What if one of God’s greatest miracles isn’t changing our circumstances, but changing what we’re able to see?

I think many of us spend our lives asking God to change what is around us while He is trying to reveal what is within us.

There are things about me that I can’t see.

There are blind spots I don’t know are there. There are wounds I have normalized. There are fears that disguise themselves as wisdom. There are insecurities that masquerade as humility. There are places where I think I am protecting myself when I am actually limiting myself.

The reality is that I cannot heal what I refuse to acknowledge, and I cannot address what I cannot see.

That is why awareness is such a gift from God.

We often think spiritual warfare is only about resisting temptation or enduring difficult seasons. Yet Scripture tells us in Hosea 4:6 that God’s people are destroyed for a lack of knowledge. If ignorance can destroy us, then learning becomes a form of warfare.

Every time God reveals something about Himself, every time He exposes something in us, every time He shines light into a dark corner of our hearts, He is doing battle against the things that have been quietly keeping us stuck.

Once you’ve been exposed to truth, you cannot become unexposed.

You may ignore it.

You may resist it.

You may delay responding to it.

But you cannot unknow what God has shown you.

I’ve learned this the hard way. There are things I used to justify, habits I used to excuse, reactions I used to defend, that I simply cannot look at the same way anymore because God has revealed too much.

The exposure changed me.

Not because I became perfect.

Because I became aware.

The Bible is filled with physical miracles, but I am increasingly convinced that many of those miracles are also pictures of spiritual realities.

When Jesus healed blindness, He certainly restored physical sight.

But He was also showing us something deeper.

There is a difference between sight and vision.

A blind man receives sight and can suddenly see what is in front of him.

A spiritually blind person receives revelation and can suddenly see what has been there all along.

The miracle is not always that something changes.

Sometimes the miracle is that you finally see it.

Sometimes the miracle is seeing the pattern.

Seeing the wound.

Seeing the pride.

Seeing the fear.

Seeing the gift.

Seeing the calling.

Seeing yourself correctly.

Physical blindness kept people from seeing the world around them.

Spiritual blindness keeps us from seeing ourselves.

And self-awareness is one of the greatest gifts God can give us because awareness creates ownership, and ownership creates power.

I kept thinking about Adam in Genesis 3.

After Adam and Eve sinned, God asked Adam a question:

“Where are you?” (Genesis 3:9)

God wasn’t asking because He lacked information.

The Creator of the universe knew exactly where Adam was hiding.

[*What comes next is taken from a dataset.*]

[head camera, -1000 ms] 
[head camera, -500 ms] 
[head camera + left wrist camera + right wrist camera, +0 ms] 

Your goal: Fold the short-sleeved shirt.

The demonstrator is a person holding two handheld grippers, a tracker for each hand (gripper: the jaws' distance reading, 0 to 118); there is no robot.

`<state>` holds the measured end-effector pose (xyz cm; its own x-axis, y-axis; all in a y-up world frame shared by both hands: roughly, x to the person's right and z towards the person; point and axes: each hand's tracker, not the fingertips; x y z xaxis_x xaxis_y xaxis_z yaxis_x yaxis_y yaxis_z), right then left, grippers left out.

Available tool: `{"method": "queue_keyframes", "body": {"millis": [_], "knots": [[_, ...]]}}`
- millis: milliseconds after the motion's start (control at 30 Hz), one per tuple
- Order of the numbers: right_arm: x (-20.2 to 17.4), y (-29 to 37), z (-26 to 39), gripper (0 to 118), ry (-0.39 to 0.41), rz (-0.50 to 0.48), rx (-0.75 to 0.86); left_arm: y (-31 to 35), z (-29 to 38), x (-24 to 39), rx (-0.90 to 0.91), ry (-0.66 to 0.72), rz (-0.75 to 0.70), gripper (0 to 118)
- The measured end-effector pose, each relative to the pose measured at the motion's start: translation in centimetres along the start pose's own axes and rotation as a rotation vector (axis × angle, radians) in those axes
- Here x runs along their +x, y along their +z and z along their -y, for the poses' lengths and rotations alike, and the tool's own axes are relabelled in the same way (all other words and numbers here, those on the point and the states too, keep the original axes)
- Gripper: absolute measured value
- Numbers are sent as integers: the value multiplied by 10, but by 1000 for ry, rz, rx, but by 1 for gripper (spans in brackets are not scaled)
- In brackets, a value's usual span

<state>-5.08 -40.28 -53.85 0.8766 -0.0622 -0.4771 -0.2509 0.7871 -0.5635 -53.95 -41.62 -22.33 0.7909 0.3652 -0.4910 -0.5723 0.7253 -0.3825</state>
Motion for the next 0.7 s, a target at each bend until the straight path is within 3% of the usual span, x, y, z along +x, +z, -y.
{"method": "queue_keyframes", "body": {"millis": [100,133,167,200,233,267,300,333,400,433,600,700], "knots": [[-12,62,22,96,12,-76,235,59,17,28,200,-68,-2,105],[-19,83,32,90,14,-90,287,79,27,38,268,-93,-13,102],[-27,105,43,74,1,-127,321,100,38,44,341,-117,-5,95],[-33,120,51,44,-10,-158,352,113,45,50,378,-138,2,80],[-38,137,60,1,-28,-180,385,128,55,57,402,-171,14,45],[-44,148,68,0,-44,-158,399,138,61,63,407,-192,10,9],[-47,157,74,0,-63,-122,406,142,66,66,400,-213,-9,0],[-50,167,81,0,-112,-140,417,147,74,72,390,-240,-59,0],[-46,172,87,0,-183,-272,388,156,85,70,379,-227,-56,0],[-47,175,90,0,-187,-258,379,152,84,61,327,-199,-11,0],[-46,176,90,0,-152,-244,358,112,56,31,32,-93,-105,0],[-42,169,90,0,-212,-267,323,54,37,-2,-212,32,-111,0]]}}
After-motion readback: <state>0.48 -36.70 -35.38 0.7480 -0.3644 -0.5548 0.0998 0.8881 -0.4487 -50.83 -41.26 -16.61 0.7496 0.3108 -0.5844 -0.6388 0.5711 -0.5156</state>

The question wasn’t for God’s benefit.

The question was for Adam’s.

God was inviting Adam into awareness.

Before Adam could address what happened, he had to acknowledge where he was.

The same is true for us.

We cannot get where we want to go if we are unwilling to locate where we actually are.

That sentence hit me harder than I expected.

As someone who loves plans, goals, schedules, and knowing the next step, I am often focused on where I want to be.

Healthier.

Stronger.

More patient.

More mature.

More disciplined.

More trusting.

Yet God often stops me and asks a different question:

“Where are you right now?”

Not where you wish you were.

Not where you pretend to be.

Not where everyone else thinks you are.

Where are you really?

Because you cannot soar when you cannot see.

Then my attention shifted back to Joseph.

Matthew 1:18-25 tells the story of Joseph discovering that Mary is pregnant. From his perspective, nothing makes sense. His heart is hurt. His future feels uncertain. His plans have been disrupted.

Scripture tells us Joseph intended to quietly divorce her because he was a righteous man and did not want to publicly shame her.

What stands out to me is that Joseph was preparing to make a permanent decision based on incomplete information.

How many times have I done the same?

How many times have I interpreted a situation before God finished explaining it?

How many times have I allowed my limited perspective to convince me I understood the whole story?

Then an angel appears and says something fascinating:

“Joseph, son of David…” (Matthew 1:20)

The angel doesn’t just tell Joseph what to do.

The angel reminds Joseph who he is.

Son of David.

A reminder of his lineage.

A reminder of his history.

A reminder of his purpose.

A reminder that what God was asking of him was not disconnected from who God created him to be.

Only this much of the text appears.